(Task to complete):
Report each line from the data below that holds the word "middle".

(Extracted data entries):
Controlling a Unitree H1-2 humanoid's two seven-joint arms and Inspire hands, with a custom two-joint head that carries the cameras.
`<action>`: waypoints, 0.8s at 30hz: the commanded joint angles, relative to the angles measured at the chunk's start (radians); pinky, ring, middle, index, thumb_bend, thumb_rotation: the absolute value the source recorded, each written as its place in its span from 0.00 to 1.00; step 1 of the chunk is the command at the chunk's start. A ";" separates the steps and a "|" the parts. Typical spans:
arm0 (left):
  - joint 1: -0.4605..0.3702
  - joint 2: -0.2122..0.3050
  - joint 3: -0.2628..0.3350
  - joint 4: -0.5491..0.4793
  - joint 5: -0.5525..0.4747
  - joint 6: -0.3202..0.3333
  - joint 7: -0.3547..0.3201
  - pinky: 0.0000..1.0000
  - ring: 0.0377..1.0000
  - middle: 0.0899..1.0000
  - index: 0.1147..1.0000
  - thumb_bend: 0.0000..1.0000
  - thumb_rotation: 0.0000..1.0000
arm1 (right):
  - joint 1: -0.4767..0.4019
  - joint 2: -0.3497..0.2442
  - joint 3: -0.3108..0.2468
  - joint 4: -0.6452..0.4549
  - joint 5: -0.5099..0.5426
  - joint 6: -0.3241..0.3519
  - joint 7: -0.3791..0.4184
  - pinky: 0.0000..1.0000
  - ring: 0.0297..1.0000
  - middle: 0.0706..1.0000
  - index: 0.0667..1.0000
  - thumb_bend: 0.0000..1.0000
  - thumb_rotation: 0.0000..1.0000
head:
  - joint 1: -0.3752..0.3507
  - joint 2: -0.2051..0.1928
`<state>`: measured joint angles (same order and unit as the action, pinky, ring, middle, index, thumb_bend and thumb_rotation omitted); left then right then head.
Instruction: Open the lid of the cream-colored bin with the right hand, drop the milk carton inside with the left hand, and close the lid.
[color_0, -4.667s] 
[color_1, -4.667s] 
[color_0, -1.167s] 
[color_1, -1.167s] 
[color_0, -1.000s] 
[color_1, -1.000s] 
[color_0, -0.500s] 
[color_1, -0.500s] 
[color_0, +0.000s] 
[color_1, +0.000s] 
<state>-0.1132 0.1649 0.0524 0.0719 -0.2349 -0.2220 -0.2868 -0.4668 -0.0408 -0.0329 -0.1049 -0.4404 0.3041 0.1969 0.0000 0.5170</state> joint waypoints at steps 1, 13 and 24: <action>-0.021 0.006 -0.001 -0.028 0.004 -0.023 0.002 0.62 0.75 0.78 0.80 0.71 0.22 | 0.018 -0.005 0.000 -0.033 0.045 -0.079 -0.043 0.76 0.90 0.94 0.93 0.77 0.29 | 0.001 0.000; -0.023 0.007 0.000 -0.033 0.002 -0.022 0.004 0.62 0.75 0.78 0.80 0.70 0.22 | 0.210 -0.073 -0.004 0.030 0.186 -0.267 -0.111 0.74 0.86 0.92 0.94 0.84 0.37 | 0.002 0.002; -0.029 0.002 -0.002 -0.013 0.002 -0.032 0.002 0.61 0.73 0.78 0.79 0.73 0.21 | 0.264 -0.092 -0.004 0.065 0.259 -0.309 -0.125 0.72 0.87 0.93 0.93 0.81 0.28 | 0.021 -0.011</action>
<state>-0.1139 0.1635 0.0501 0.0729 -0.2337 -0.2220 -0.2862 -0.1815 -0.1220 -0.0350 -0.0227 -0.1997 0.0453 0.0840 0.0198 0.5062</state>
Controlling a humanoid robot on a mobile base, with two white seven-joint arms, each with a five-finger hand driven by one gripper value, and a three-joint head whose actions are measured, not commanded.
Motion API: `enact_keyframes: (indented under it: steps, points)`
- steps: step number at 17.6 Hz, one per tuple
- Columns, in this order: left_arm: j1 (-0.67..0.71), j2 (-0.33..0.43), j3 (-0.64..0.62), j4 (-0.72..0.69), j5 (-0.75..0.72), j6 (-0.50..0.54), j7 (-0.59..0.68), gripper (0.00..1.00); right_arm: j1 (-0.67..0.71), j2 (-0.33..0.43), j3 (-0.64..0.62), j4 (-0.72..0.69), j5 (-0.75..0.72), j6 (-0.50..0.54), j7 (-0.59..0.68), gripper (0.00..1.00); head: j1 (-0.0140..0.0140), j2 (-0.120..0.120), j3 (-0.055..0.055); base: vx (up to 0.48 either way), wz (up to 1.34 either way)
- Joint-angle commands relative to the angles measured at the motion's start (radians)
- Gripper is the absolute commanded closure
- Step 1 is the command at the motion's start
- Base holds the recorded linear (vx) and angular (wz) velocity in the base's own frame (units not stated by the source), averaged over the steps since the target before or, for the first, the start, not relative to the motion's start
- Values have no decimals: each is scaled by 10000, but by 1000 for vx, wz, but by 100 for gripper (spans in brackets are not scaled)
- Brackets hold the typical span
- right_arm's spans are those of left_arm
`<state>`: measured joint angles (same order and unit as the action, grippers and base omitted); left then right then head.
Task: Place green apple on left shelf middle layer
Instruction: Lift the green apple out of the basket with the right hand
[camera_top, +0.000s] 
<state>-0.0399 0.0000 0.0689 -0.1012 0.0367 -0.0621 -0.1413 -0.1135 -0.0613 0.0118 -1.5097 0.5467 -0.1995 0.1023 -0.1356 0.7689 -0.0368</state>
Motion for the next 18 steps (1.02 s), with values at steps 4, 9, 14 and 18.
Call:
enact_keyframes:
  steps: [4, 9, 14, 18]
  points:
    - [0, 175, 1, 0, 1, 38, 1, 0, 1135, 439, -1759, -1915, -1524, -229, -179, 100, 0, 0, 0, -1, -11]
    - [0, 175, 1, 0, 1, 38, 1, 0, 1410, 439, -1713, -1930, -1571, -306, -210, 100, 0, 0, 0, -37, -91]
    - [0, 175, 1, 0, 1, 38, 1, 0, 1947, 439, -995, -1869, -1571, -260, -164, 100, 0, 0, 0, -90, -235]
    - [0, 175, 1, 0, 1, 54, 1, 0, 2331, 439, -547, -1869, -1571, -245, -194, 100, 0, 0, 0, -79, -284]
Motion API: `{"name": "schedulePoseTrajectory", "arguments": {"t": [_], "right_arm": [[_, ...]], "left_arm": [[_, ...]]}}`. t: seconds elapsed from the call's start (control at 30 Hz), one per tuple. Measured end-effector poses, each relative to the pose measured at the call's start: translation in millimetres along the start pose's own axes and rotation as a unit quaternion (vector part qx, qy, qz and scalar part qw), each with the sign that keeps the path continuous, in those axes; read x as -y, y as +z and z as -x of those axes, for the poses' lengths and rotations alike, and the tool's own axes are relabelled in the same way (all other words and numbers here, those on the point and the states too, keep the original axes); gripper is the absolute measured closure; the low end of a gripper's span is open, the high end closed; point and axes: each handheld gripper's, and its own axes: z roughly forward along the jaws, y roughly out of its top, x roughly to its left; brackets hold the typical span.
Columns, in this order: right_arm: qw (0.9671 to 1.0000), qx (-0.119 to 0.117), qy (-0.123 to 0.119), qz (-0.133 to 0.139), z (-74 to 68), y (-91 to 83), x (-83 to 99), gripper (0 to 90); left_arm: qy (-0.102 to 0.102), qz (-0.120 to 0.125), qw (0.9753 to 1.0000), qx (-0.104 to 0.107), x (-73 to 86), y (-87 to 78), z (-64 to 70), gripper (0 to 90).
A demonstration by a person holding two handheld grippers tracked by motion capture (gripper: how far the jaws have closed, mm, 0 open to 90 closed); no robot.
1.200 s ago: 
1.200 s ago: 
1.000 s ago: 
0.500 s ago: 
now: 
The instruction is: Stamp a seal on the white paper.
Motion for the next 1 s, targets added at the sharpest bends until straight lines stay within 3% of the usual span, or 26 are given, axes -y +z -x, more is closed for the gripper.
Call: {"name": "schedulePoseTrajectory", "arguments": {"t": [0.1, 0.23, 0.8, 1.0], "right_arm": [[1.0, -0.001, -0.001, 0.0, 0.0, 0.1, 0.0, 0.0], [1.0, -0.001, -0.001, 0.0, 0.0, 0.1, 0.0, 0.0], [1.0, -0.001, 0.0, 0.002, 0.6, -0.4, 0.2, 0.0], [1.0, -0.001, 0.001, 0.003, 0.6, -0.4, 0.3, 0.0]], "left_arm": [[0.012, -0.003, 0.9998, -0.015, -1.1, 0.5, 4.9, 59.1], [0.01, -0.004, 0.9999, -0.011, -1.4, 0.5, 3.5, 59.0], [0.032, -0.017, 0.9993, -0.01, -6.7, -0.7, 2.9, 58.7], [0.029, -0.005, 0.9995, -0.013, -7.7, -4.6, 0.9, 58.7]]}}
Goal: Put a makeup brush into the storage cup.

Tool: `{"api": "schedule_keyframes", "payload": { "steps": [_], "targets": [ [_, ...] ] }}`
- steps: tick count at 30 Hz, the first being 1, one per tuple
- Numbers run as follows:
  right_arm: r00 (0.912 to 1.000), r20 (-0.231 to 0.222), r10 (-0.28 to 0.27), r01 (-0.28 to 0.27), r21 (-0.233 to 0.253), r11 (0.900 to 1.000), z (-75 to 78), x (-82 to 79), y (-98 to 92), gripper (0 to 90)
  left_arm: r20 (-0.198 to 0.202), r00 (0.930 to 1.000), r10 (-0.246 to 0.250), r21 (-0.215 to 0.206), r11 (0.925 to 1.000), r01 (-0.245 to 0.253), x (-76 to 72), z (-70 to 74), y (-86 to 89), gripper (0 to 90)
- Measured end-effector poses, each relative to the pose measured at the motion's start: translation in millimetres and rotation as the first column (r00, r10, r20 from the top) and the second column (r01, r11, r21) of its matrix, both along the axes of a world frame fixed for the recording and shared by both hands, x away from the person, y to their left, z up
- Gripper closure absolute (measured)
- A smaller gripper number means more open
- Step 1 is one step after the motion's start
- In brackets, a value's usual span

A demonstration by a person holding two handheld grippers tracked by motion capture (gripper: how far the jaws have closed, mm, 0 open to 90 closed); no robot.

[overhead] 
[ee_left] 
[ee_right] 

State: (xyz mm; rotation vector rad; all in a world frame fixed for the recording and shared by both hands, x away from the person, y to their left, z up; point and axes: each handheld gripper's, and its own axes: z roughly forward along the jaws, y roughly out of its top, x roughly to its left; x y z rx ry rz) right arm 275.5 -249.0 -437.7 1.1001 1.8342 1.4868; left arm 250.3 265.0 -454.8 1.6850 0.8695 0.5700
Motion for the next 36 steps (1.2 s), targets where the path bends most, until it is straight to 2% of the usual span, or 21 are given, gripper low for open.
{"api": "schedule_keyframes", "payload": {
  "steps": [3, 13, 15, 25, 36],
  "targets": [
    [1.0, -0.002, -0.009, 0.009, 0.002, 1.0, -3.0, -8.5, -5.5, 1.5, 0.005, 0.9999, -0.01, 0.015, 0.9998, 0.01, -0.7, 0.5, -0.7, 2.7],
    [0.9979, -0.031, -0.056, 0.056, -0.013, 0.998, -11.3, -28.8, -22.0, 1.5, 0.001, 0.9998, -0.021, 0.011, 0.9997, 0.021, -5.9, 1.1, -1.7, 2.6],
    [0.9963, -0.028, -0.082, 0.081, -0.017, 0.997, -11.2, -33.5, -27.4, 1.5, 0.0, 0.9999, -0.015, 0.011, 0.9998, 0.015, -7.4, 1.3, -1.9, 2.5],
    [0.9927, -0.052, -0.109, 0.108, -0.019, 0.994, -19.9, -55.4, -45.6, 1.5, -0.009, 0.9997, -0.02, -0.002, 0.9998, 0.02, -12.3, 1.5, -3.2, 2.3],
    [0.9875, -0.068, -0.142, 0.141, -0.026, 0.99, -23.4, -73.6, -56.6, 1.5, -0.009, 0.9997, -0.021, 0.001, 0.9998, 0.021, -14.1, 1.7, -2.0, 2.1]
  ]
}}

(Answer space):
`<action>`: waypoints, 0.8s at 30hz: the commanded joint angles, relative to the angles measured at the chunk's start (radians); pinky, ring, middle, index, thumb_bend, thumb_rotation: the absolute value the source recorded, each written as its place in its span from 0.00 to 1.00; step 1 of the chunk is the command at the chunk's start. A ";" separates the steps and a "|" the parts. Typical spans:
  - middle: 0.0899..1.0000
  - middle: 0.0706..1.0000
`<state>`: measured joint angles (same order and unit as the action, pinky, ring, middle, index, thumb_bend and thumb_rotation omitted); left then right then head.
Task: Place green apple on left shelf middle layer

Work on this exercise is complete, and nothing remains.